I’m very careful with my back, I go past parallel on all moves for full range of movement, I’m fairly flexible when my muscles are warmed up… I’ve lifted weights now for 30 years off and on… I did mega squats too many times and probably improperly in my younger days… so I don’t do that stuff anymore… I do things that substitue only for the bar squats… my peak in ultimate power strength was in my 20’s, I’m now 46. I went dormant for 15 years from about 29 to 42… in between that time, my lower back had sustained a lot of trauma that now I have scar tisse and a slightly bowed discs. I’m not going to jeapordize my back. I work on things that strengthen it with lighter to medium weights, but I’m out of the solo squat business… I do single leg barbell lunges on a rack, deadlifts the whole shibang… I just posted 2 examples.

This is why I hate posting about weights and cycling performance, b/c neither the scientific community or the lay community know shit about this since each and every study contradicts each other… I have my own methodologies, it works for me. I just know this… when I started tri(s) 2.5 years ago… I came off the couch after about 8 years of lower physical activity. I had been very physically active from 15 to 30, like 5 to 6 x per week cross training. So, I feel that getting back some of the younger strength has improved my fitness and I have developed internal methods of correlating fitness across activities.
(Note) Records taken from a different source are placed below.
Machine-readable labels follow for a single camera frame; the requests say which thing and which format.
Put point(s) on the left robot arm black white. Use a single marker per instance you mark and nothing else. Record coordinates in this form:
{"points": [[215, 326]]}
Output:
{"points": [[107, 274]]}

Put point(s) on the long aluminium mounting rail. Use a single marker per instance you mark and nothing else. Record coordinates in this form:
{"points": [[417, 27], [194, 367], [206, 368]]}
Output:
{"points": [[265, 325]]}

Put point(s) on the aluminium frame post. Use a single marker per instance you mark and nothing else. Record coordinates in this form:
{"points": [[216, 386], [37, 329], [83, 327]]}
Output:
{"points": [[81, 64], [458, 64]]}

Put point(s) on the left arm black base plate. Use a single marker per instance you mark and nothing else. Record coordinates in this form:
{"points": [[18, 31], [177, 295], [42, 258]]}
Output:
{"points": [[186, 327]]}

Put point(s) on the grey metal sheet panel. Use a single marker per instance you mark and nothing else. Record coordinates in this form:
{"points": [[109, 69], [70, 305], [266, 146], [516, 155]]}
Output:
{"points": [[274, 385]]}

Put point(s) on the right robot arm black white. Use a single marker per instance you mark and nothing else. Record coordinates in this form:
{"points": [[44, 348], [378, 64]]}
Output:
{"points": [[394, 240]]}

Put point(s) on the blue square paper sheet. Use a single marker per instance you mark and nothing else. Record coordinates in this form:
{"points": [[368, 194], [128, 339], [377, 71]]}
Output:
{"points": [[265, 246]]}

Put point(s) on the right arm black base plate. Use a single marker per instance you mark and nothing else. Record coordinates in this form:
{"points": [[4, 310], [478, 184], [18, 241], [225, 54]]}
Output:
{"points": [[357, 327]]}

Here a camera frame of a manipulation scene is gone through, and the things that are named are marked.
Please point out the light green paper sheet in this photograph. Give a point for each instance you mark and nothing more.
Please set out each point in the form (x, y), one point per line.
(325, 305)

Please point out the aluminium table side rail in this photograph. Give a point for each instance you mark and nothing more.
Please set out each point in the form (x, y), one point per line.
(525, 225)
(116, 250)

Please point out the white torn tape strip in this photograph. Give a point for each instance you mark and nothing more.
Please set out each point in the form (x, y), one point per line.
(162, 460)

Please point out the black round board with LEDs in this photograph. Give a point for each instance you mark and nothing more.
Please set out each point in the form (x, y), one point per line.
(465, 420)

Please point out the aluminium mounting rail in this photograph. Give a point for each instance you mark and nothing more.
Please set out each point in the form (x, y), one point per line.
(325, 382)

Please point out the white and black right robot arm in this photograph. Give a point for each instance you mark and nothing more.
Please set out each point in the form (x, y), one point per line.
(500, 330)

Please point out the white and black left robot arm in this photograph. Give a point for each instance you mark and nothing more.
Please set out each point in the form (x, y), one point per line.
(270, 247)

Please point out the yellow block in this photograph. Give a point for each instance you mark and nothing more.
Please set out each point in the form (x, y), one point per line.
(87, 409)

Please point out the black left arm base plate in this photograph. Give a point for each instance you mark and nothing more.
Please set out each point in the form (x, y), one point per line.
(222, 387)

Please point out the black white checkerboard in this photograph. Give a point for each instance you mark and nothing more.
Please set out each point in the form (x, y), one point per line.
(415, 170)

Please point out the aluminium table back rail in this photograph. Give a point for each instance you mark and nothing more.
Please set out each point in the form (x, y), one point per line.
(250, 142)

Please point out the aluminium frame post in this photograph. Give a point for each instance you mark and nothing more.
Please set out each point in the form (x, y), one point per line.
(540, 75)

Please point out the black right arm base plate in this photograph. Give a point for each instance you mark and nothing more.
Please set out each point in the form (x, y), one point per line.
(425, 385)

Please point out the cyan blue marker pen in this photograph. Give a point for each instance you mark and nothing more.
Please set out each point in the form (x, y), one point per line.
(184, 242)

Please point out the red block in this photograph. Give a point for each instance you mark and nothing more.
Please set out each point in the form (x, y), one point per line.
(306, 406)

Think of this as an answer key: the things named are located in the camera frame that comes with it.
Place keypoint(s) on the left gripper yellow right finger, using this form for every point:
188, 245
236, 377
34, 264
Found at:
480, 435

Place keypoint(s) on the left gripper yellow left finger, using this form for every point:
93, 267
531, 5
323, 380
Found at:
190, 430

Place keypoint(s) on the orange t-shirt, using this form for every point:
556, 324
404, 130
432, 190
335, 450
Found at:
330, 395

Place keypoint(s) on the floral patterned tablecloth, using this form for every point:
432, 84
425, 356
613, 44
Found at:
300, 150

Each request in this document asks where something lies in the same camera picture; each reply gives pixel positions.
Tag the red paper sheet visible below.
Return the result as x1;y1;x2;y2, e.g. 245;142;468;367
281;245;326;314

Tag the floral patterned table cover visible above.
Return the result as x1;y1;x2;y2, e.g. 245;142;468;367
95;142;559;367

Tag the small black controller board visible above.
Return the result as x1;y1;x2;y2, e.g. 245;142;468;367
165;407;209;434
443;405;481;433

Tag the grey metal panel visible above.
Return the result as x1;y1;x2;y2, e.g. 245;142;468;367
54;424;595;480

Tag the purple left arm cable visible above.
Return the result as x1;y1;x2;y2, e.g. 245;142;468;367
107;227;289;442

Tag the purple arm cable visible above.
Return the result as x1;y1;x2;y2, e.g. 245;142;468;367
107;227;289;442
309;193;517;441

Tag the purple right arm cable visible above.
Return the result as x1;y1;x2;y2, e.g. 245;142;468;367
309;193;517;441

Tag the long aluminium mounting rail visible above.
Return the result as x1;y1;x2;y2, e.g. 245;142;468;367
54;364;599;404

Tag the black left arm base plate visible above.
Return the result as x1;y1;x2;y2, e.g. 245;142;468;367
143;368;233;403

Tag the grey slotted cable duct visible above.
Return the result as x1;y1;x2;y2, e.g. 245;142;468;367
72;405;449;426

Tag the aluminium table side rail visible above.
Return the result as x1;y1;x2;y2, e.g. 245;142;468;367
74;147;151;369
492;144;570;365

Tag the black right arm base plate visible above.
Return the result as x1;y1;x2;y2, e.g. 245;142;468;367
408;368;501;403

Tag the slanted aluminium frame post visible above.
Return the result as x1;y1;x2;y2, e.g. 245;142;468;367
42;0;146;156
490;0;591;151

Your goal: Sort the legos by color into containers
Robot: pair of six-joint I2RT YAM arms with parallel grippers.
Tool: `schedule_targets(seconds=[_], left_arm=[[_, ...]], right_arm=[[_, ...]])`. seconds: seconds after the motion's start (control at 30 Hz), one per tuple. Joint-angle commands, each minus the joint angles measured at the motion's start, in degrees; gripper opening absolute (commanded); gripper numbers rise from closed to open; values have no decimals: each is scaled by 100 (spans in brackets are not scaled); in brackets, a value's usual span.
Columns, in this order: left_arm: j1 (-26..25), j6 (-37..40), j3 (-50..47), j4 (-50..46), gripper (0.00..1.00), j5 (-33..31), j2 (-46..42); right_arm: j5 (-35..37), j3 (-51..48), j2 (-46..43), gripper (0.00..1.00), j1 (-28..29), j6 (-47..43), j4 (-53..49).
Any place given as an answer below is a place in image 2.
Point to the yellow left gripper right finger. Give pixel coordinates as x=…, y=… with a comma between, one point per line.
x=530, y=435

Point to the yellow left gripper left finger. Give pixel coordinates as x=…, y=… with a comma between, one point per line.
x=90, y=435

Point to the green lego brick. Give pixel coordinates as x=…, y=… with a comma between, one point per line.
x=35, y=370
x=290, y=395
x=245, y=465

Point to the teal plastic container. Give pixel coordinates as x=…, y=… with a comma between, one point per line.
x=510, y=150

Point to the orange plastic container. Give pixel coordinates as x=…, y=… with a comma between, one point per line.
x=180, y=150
I’m 150lbs - 1 rep max leg press, just this past week a new pr 520lbs, and 5 x 450lbs, then moved to the hack squat machine and did 5 x 130lbs single leg hacks on each leg… the next day on my trainer I did 2 x 20’ at a new sustained wattage… this now equates to about a 335 FTP, my goal is this offseason is to get it up to 355 to 360 for 60’, or about 390 for 20’. My end of season FTP was 320… so with a focus in this offseason I’ve knocked it up 15 watts in the past 1.5 months.

I can’t squat large weights anymore since I have to be carefull with my back.

You just PR’d your squat but you can’t squat heavy weight anymore???

I’m glad I’m not the only one who saw that. Busted OP!